AIM OF THE EXERCISE: Below are some records; quote exactly the lines from the one that contains "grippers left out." through the one that contains "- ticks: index", inclusive, and no others.

===

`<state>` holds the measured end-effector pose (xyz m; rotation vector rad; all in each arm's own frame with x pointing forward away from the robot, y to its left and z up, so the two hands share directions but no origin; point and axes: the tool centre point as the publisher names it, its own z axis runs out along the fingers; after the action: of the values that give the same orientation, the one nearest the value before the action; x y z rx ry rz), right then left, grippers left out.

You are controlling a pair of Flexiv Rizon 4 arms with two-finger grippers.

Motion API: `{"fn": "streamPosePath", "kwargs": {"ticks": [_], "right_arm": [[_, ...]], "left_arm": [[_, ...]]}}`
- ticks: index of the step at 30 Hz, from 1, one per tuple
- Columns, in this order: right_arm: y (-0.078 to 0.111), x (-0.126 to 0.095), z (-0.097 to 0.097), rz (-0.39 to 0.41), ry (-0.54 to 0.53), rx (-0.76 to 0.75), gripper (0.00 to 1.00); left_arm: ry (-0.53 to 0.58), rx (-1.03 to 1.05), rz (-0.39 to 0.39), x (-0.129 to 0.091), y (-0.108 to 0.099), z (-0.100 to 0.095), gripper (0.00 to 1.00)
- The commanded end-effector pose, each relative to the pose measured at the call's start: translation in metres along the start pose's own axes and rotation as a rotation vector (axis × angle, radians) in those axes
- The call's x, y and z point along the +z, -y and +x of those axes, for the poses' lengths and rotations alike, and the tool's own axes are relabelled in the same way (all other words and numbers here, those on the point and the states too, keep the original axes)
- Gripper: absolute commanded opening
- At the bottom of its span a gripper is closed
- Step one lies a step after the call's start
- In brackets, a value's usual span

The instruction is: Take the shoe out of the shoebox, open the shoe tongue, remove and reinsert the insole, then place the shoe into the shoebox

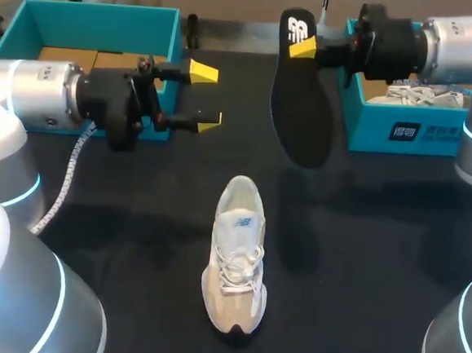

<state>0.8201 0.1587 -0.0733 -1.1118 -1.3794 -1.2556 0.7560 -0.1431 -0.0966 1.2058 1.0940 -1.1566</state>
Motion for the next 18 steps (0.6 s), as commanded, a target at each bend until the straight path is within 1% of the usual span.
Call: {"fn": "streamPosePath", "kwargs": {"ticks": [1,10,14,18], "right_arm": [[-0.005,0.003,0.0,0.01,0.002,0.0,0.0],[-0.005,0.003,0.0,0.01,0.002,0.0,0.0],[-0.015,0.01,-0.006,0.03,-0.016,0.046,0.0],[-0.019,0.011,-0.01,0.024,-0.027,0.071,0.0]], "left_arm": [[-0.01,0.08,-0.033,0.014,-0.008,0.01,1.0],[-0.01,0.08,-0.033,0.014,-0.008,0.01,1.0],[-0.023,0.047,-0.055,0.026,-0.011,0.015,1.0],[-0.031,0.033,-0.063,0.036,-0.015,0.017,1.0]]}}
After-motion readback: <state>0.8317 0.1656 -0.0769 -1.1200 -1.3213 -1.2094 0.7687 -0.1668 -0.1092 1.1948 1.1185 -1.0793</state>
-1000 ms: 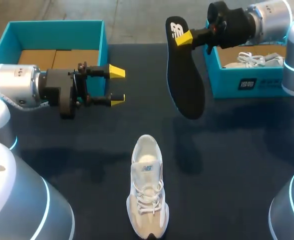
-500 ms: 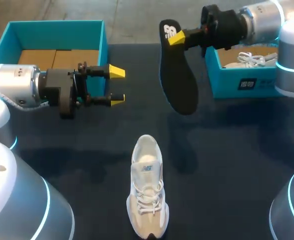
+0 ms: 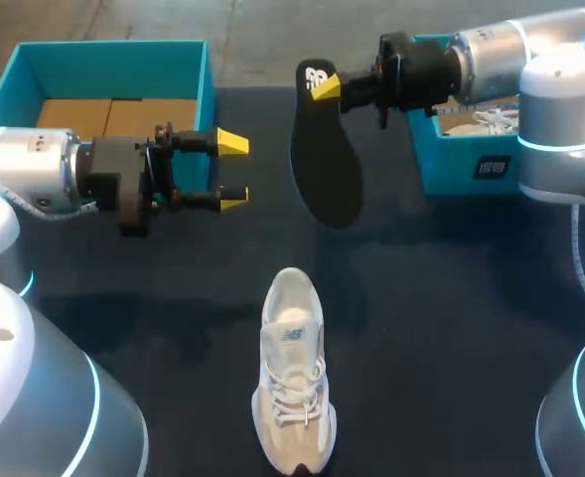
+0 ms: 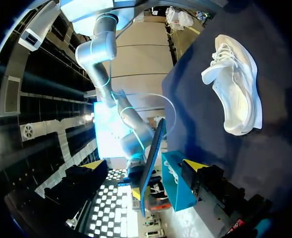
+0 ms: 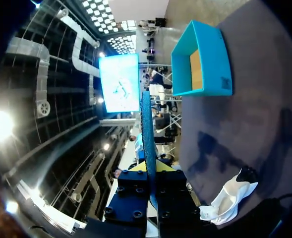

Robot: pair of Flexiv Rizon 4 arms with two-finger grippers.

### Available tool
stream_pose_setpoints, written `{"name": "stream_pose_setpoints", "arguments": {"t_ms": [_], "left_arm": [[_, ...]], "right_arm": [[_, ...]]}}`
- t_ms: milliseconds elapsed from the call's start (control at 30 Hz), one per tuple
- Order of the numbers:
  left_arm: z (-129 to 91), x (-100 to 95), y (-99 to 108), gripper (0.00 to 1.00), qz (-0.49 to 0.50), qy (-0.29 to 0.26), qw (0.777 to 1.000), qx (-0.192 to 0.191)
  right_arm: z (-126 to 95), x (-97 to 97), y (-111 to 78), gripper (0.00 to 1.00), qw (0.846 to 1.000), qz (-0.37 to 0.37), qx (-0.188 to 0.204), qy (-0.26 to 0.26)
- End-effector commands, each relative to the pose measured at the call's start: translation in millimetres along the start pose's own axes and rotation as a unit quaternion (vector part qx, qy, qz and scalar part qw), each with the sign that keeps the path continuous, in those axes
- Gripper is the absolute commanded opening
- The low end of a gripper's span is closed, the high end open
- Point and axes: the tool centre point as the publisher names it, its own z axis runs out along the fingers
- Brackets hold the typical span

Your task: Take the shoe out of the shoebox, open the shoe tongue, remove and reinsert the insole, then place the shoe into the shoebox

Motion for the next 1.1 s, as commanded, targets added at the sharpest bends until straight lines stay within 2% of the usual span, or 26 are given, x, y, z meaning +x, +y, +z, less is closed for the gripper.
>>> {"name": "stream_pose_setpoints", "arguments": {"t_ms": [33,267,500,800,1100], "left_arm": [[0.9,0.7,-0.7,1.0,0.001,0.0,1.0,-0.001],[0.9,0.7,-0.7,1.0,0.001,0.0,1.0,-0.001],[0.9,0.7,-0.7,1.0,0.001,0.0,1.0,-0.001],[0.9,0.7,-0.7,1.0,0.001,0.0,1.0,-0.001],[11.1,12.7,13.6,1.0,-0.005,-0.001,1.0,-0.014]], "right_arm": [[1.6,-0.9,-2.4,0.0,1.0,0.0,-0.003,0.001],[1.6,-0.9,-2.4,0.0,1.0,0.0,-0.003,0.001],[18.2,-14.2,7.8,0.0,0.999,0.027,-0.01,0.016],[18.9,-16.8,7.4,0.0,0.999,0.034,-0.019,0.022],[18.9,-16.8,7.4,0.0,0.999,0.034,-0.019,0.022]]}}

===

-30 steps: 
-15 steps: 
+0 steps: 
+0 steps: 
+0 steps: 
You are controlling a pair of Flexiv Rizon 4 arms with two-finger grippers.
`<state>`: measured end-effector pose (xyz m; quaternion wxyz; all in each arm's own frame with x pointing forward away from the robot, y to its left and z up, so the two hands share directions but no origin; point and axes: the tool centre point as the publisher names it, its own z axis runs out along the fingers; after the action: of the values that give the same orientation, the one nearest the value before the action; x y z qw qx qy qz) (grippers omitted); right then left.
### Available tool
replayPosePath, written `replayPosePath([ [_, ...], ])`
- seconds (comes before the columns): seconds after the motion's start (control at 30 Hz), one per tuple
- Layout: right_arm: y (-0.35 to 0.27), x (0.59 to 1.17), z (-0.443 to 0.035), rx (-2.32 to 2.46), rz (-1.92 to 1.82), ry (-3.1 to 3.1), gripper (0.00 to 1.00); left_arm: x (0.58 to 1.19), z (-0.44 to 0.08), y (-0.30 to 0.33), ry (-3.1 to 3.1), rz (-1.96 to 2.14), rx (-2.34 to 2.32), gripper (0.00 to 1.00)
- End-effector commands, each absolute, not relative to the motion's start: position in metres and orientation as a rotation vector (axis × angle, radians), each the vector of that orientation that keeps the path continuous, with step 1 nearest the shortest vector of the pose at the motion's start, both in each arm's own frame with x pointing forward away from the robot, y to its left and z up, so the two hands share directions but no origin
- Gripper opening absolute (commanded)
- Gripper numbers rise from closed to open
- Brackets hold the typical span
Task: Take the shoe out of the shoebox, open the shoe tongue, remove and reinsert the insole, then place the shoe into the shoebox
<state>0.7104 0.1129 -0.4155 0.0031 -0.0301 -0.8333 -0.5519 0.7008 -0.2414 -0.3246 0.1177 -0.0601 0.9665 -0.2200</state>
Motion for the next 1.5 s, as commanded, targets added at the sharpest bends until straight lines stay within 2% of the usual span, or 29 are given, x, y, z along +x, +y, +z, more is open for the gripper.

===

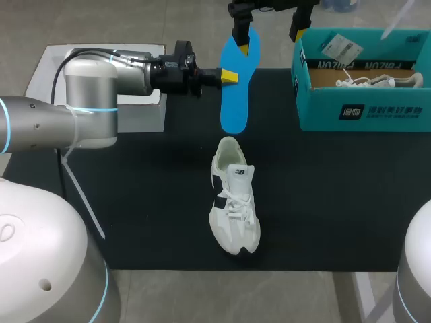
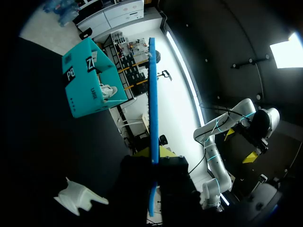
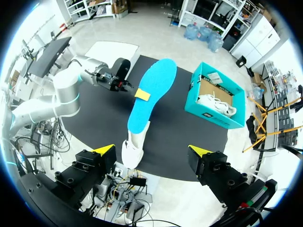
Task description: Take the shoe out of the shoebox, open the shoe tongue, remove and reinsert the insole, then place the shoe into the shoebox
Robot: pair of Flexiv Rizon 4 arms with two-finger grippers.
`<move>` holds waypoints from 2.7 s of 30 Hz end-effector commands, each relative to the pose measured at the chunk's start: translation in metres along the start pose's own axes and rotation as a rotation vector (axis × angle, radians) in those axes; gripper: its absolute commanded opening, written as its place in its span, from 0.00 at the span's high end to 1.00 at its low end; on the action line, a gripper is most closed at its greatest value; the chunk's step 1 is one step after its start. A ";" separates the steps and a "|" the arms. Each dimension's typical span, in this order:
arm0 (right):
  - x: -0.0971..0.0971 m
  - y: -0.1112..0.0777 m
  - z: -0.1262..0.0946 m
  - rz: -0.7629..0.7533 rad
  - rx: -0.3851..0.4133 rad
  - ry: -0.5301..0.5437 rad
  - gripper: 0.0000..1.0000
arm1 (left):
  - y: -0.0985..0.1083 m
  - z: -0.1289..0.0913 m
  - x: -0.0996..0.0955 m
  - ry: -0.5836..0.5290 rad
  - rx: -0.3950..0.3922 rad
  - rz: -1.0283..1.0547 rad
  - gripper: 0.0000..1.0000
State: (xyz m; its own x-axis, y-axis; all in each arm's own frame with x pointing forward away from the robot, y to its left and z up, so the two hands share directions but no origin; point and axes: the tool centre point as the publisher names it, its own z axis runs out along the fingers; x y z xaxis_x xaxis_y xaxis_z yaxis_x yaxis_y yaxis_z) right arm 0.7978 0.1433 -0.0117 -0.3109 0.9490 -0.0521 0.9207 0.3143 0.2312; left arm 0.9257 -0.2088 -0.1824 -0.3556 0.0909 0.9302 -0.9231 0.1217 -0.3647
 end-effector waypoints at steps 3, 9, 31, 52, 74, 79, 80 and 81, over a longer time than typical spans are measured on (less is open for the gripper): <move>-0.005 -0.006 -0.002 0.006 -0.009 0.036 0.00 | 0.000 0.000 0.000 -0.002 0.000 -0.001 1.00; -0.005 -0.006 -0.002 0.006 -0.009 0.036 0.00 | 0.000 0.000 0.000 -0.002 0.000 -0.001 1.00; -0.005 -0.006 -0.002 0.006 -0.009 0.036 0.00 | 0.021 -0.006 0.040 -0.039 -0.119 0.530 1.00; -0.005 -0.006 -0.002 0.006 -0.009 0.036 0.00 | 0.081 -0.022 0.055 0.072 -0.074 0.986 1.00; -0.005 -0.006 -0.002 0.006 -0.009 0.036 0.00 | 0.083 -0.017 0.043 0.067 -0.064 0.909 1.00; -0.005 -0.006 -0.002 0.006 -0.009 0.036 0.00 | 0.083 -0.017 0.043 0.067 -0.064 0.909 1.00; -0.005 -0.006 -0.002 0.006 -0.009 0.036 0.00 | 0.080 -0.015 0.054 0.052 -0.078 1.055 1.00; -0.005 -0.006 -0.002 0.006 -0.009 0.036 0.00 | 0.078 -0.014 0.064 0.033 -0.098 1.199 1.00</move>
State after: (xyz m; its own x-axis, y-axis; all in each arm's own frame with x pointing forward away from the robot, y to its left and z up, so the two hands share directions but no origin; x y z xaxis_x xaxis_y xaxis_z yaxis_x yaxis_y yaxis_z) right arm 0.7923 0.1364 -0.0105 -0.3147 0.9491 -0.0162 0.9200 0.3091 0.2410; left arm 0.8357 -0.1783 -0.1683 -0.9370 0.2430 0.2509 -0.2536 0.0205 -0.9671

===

ANSWER SPACE:
`<state>` holds the measured end-effector pose (xyz m; rotation vector rad; all in each arm's own frame with x pointing forward away from the robot, y to its left and z up, so the two hands share directions but no origin; point and axes: the tool centre point as the publisher names it, its own z axis runs out along the fingers; after the action: of the values that give the same orientation, the one nearest the value before the action; x y z rx ry rz), right then left, grippers left out.

You are controlling a pair of Flexiv Rizon 4 arms with two-finger grippers.

Motion API: `{"fn": "streamPosePath", "kwargs": {"ticks": [_], "right_arm": [[_, ...]], "left_arm": [[_, ...]]}}`
- ticks: index of the step at 30 Hz, from 1, one per tuple

This exercise has now been fully answered.